Surface Pro 2: There are plenty of tablet and laptop alternatives, or even a myriad of hybrid devices out there. Windows 8 has really helped push the idea of a tablet and laptop combination, but nobody has perfected this yet, not even Microsoft. A PC maker needs to produce the answer in a package that doesn’t compromise on battery life, weight, or lap use. That may be achievable, but it feels a long way off. Until then, the Surface Pro 2 is a great machine if you can deal with some of the compromises. If you can’t, there are plenty of great tablets, and plenty of great laptops.
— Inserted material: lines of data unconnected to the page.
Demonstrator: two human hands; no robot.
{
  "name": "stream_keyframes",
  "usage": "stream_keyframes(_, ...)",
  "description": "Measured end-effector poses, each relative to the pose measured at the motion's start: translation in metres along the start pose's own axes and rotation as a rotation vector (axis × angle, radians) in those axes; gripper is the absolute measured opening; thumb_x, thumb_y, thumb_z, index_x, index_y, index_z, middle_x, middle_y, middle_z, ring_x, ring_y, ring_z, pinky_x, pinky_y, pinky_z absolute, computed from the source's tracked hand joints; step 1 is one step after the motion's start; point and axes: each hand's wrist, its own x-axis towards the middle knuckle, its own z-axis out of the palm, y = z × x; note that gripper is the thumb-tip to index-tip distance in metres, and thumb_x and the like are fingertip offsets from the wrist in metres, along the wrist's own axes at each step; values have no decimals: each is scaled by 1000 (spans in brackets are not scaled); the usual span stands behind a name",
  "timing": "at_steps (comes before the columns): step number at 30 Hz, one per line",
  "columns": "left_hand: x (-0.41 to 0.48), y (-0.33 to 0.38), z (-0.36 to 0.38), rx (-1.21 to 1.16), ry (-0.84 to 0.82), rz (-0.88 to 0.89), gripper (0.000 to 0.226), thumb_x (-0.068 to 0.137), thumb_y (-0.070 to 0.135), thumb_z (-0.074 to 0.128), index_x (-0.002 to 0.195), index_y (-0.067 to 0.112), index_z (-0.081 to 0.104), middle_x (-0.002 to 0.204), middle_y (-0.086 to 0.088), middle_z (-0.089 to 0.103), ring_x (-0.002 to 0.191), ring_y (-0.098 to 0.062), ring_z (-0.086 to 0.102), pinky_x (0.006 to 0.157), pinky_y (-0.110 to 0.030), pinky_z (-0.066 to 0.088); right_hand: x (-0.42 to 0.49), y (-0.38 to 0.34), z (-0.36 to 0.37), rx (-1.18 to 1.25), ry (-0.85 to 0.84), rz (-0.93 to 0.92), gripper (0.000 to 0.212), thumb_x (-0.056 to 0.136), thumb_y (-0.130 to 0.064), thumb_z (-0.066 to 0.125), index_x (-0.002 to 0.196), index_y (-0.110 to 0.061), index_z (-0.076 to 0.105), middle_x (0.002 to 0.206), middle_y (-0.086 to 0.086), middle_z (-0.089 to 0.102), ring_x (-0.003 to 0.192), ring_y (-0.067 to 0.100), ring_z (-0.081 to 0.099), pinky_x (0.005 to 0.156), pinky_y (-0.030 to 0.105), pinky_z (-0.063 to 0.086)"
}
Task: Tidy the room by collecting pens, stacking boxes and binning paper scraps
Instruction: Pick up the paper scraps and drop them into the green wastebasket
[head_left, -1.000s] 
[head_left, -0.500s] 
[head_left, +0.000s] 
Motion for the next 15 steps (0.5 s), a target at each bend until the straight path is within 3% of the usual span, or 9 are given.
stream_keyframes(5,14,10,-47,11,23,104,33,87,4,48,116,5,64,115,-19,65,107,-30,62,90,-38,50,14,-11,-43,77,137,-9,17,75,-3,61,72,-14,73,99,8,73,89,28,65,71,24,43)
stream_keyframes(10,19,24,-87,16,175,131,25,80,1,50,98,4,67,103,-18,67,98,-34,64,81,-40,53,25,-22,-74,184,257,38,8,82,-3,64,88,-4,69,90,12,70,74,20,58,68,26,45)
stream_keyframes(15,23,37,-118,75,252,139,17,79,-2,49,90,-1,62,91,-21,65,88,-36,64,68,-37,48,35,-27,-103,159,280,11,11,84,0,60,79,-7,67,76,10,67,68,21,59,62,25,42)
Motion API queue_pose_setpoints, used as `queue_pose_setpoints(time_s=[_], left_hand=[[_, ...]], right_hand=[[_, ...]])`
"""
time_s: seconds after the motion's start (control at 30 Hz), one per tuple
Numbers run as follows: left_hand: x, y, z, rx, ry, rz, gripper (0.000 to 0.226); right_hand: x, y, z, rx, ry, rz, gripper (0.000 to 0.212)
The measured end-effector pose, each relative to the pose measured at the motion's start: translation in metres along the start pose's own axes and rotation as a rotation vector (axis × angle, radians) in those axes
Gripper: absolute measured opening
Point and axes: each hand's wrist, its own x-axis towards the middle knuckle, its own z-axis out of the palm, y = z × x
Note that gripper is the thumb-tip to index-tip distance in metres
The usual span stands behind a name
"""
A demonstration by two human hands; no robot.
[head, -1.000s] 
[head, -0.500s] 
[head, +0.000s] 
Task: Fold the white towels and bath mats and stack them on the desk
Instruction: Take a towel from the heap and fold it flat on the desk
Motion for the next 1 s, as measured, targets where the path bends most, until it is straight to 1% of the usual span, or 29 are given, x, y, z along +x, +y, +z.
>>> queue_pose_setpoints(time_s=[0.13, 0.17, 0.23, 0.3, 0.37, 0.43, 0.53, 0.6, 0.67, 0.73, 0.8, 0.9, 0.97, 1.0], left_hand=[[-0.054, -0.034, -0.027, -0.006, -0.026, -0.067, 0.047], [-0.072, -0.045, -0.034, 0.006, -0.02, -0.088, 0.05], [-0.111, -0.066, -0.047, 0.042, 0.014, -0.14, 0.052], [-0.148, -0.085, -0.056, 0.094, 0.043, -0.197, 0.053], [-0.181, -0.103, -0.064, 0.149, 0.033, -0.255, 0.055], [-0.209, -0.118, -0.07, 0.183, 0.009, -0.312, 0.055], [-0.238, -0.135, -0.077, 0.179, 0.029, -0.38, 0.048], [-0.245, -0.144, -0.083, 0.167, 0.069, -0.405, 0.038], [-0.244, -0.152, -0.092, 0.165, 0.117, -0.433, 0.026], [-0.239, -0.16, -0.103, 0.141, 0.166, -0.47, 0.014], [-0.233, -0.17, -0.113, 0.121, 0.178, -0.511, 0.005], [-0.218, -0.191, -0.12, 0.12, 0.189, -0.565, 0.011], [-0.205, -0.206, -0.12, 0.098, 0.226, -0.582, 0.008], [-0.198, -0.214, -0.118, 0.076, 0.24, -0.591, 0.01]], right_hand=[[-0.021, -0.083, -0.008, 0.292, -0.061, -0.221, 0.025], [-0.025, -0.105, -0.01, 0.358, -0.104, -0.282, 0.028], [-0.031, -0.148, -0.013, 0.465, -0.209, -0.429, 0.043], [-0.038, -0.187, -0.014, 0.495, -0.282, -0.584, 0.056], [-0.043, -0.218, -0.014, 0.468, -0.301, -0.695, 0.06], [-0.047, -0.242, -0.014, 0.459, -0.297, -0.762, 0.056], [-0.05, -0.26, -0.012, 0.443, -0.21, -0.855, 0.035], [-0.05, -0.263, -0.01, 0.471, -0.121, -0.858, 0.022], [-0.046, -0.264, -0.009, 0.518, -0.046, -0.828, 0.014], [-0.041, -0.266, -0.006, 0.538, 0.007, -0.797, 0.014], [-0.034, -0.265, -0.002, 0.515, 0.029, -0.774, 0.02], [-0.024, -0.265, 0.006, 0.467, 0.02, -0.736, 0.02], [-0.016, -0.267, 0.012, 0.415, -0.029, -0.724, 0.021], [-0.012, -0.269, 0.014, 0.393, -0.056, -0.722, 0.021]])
Microsoft still needs to convince the world that we only need one device, and that it can make the only one we need.
Surface 2: The Microsoft Surface 2 is great for getting work done, but those looking for extensive app support (beyond Office) will find top Apple, Android, and Amazon tablets to be better options.
Surface Pro 2: Microsoft’s subtly updated Windows 8.1 tablet feels more like Surface Pro 1.5 — improved battery life and better accessories make it a worthwhile (albeit pricey) laptop replacement, but it’s still not an iPad-level category killer.
Surface 2: Probably not. The better screen, better camera, and better processor help make the Surface 2 a much more compelling tablet than the Surface RT, but it’s not quite as compelling as the competition, and what unique value it does bring to the table is not for everyone. Not for many.
Surface Pro 2: The Surface Pro 2, like the Surface Pro before it, aspires to be All Things to All People. But you are not All People. You are A Person, and there are a wealth of options out there that can and probably do fit your exact needs more specifically. Surface may still very well be the future. That just doesn’t do you much good today.
There you have it. These are the initial reviews of the Surface 2 and Surface Pro 2. Based on the opinions of these major tech sites, the Surface 2 is a great successor to the Surface RT, but isn’t quite as good as the competition. In CNET’s opinion, the Surface 2 is a great choice for getting work done but don’t expect to see extensive apps in the Store. Gizmodo believes the Surface 2 isn’t quite as compelling at the competition. In essence, the Surface 2 didn’t get too many positive reviews from those who were extremely critical about the device’s ability and features.
On the other hand, the Surface Pro 2 receives mixed reviews, with some of these sites praising the device as a great competitor and tablet/notebook hybrid, while others gave it negative marks for not being good enough as the competition. For example, CNET believes the Surface Pro 2 is a worthwhile laptop replacement but is no iPad killer. AnandTech summarized it perfectly. The Surface Pro 2 isn’t the perfect notebook and it isn’t the perfect tablet, but a compromise in between.
Just remember that these reviews are subjective. The bottom line is, Microsoft has introduced its second generation of Surface devices offering consumers a notebook/tablet hybrid powered by the latest Windows operating system. We highly recommend reading these reviews in their entirety along with heading over to your local Microsoft Store to actually “test-drive” the device before you form your opinion. Who knows, you might just like it and purchase on the spot.
What are your thoughts on the Surface 2 and Surface Pro 2? Have you pre-ordered one or are you still on the fence about purchasing?